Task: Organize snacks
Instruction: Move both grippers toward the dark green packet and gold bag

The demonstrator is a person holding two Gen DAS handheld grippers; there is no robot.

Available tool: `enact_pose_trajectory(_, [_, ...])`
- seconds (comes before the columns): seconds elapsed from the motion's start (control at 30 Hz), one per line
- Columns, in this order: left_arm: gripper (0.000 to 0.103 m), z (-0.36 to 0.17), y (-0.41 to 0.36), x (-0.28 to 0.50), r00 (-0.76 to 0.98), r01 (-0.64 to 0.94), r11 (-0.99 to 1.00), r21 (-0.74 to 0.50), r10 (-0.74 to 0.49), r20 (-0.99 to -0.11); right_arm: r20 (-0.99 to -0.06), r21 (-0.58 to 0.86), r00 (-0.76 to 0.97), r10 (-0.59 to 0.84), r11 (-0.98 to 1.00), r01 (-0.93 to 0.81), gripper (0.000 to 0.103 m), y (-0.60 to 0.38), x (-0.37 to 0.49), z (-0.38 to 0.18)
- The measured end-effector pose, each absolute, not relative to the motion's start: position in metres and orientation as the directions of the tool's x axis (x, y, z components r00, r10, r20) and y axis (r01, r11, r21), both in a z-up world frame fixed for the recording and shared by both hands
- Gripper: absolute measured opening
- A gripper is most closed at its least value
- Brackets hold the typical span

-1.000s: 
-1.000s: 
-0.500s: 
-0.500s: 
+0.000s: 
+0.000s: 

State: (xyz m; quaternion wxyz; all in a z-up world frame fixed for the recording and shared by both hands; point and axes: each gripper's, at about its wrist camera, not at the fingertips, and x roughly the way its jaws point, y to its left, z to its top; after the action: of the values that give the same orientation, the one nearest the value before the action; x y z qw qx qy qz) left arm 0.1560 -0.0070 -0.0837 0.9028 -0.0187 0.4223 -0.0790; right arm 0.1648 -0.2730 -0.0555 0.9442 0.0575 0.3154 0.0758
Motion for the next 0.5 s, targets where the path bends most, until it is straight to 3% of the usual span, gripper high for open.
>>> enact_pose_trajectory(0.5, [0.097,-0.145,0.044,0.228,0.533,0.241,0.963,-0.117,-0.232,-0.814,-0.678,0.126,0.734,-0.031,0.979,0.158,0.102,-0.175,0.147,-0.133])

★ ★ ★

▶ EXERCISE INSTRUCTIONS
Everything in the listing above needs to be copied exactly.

▶ TASK RESULT
Task: Organize snacks
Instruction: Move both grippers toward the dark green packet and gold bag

The demonstrator is a person holding two Gen DAS handheld grippers; there is no robot.

Available tool: `enact_pose_trajectory(_, [_, ...])`
- seconds (comes before the columns): seconds elapsed from the motion's start (control at 30 Hz), one per line
- Columns, in this order: left_arm: gripper (0.000 to 0.103 m), z (-0.36 to 0.17), y (-0.41 to 0.36), x (-0.28 to 0.50), r00 (-0.76 to 0.98), r01 (-0.64 to 0.94), r11 (-0.99 to 1.00), r21 (-0.74 to 0.50), r10 (-0.74 to 0.49), r20 (-0.99 to -0.11); right_arm: r20 (-0.99 to -0.06), r21 (-0.58 to 0.86), r00 (-0.76 to 0.97), r10 (-0.59 to 0.84), r11 (-0.98 to 1.00), r01 (-0.93 to 0.81), gripper (0.000 to 0.103 m), y (-0.60 to 0.38), x (-0.37 to 0.49), z (-0.38 to 0.18)
- The measured end-effector pose, each absolute, not relative to the motion's start: position in metres and orientation as the directions of the tool's x axis (x, y, z components r00, r10, r20) and y axis (r01, r11, r21), both in a z-up world frame fixed for the recording and shared by both hands
- Gripper: absolute measured opening
- A gripper is most closed at its least value
- Brackets hold the typical span

-1.000s: 
-1.000s: 
-0.500s: 
-0.500s: 
+0.000s: 
+0.000s: 

State: (xyz m; quaternion wxyz; all in a z-up world frame fixed for the recording and shared by both hands; point and axes: each gripper's, at about its wrist camera, not at the fingertips, and x roughly the way its jaws point, y to its left, z to its top; after the action: of the values that give the same orientation, the one nearest the value before the action; x y z qw qx qy qz) left arm 0.1560 -0.0070 -0.0837 0.9028 -0.0187 0.4223 -0.0790; right arm 0.1648 -0.2730 -0.0555 0.9442 0.0575 0.3154 0.0758
Motion for the next 0.5 s, targets where the path bends most, until it is straight to 3% of the usual span, gripper high for open.
>>> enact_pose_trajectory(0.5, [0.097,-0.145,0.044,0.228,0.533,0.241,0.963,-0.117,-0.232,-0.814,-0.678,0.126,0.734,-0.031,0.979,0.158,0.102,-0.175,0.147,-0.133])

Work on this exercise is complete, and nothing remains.